2018 has played a huge role in my journey to self-discovery and has also been a big boost in maturity. I hoped that this would be a year of adventure and I was not disappointed, embarking on adventures that I did not foresee like starting a relationship.
I was disappointed many times but the year also had its very good moments and I celebrated each major occurrence regardless of the taste it left in my mouth usually in nights laced with Columbian gold and Spanish red with some good music to complete the threesome. I never let the smile leave my face and I never will because it is my only retaliation against the inevitable fate we all must face.
I am going to break my year into four segments; the two girls, career path, the disappointments and the lessons.
The Two Girls
Towards the end of last year, I got a 4-week old cat, Lucy because I have a thing for felines and I was really enjoying my own company and I guess I was also just really tired of humans. It was a really interesting experience and almost felt like raising a child. Taught her how to use the sandbox and watched her grow into a skilled hunter as she became the terror of lizards and wall geckos. I think I enjoyed watching the kills because I often caught myself smiling like a proud father.
When I made extra cash, I spoiled her with exotic cat food and when the days were not as smooth she learned to survive on simple home food. It was all the relationship I needed until I met the other girl in January and the closer I got to her the farther I got from Lucy whom I eventually neglected. Lucy died in June from birthing complications, one of the major events of the year in review. I still blame myself for this and I honestly wonder how men are able to keep more than one woman. I couldn’t even manage with a girlfriend and a cat lol.
When I met the other girl, I was not ready for a relationship but this was a friendship I wanted to keep. We broke all the rules for this one, we had differences in belief, we were age mates,worked in the same firm and she was just leaving an ex whom she was not completely over. Long story short, it was a beautiful six months or thereabout until the problems started. We both made one mistake too many and called it off. She went back to the ex and well…I miss drama free Lucy more than I miss her.
I was able to strike the right balance between my law career and my writing path. I was called to the bar late last year and this year I got a chance to do something I have always wanted to do. I actually lawyered. My friends like Dolapo who also suggested that I tell my 2018 story here didn’t let me stop writing and I am really grateful to them for it. I now firmly believe that creative writing will always have its special place in my life. I started my ghostwriting brand this year and I am thankful for the support and it has gotten this far. 2018 was an exciting year for career.

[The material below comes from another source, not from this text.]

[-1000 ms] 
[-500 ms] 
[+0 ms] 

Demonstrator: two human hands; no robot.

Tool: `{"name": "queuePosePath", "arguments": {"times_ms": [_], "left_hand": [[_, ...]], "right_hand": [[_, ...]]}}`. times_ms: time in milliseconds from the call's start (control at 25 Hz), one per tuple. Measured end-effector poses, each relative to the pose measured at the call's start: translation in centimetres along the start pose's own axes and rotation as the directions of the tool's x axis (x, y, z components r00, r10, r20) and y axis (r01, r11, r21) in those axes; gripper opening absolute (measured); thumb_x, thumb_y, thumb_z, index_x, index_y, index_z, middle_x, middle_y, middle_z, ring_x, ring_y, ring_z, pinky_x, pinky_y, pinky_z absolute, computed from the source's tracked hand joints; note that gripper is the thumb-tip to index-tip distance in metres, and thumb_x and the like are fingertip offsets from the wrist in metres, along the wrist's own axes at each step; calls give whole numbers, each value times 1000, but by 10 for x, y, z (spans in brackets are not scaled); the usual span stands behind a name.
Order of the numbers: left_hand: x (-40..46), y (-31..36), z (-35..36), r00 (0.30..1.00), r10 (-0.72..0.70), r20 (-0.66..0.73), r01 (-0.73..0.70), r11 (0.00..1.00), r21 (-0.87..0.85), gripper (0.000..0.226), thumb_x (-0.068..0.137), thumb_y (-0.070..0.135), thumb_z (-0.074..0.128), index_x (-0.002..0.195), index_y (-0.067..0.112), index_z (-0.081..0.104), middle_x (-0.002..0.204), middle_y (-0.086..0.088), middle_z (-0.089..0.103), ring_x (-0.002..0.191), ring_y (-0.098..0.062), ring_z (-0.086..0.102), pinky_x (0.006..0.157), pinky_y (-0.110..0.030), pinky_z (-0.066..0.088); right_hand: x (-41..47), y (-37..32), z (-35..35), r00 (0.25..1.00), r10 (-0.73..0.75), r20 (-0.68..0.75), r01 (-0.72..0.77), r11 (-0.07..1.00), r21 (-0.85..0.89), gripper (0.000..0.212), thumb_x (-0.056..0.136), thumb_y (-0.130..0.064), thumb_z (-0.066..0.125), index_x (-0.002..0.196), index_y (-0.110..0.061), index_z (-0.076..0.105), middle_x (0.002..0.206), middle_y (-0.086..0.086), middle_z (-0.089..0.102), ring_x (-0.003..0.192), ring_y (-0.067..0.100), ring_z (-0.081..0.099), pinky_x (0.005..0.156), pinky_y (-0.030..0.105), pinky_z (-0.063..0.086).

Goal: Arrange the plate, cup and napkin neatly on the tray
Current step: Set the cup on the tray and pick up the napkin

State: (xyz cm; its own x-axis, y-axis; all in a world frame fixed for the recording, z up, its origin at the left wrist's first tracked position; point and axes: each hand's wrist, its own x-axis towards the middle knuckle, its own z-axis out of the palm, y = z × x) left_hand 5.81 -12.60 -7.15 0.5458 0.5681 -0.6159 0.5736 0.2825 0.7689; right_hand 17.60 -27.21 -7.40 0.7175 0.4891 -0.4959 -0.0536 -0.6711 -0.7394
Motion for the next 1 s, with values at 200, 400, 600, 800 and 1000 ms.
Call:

I probably give too much in trust but it is not something I should regret. I was disappointed many times this year by close associates but I will mention just one that almost left me in shock. How was I supposed to think that somebody I called a friend would defraud me and put me in serious debt? We were flat mates in law school, got called on the same day and shared a lot of adventures but that did not stop him from letting the devil tempt him. I took his word when he offered to help some of my associates with their law school posting issues, for a fee of course. I took money from these friends giving my word to refund if he did not deliver because I trusted him completely. He ended up leaving me with a substantial debt to settle because my hard-earned reputation was on the line. I have since forgiven but it is inevitable that he must one day face the consequences of his actions. This brings me to_
Nobody owes you anything.
We hear this everyday but we do not realise how deep this runs. Friends and even spouses do not owe you their loyalty. Nobody owes you even something as basic as being honest. Disappointments come and we must just take it in stride and learn unless you can execute your revenge that is (smiles).
Friendship is overrated.
Sad as this might sound but I think the older we get the harder it is to make true friends. As the world gets worse, people become more selfish and greedy so if we have old friends who have stood the test of time, we must hold onto them and realise that many others we will meet are nothing more than acquaintances. I am thankful for those friends.
Never Act on Impulse
When things happen that push us to what might seem like our limit, we really should give the emotions time to settle because more often than not, we end up regretting decisions made on emotional impulses.
Find your path and be good at it
There really is money to be made in basically every human endeavor. Build your network and be good at what you do.
- I finished serving this year and although I have strong reservations about the scheme, I am thankful for the people I met and it was nice to see that there are good number of young people who care about this country.
- There is a new wave of very talented Nigerian artistes on the rise. Their laid back music which experiments with sounds from the 80’s has this really good feel to it. People like Santi, Odunsi, Tomi Thomas, Funbi, Lady Donl and the OG’s like BOJ and SDC really caught my attention with their wave which they have termed Alté.
I am thankful for this gift of life and 2018 has given me a lot in success and lessons so I count my blessings and hope for an even better 2019.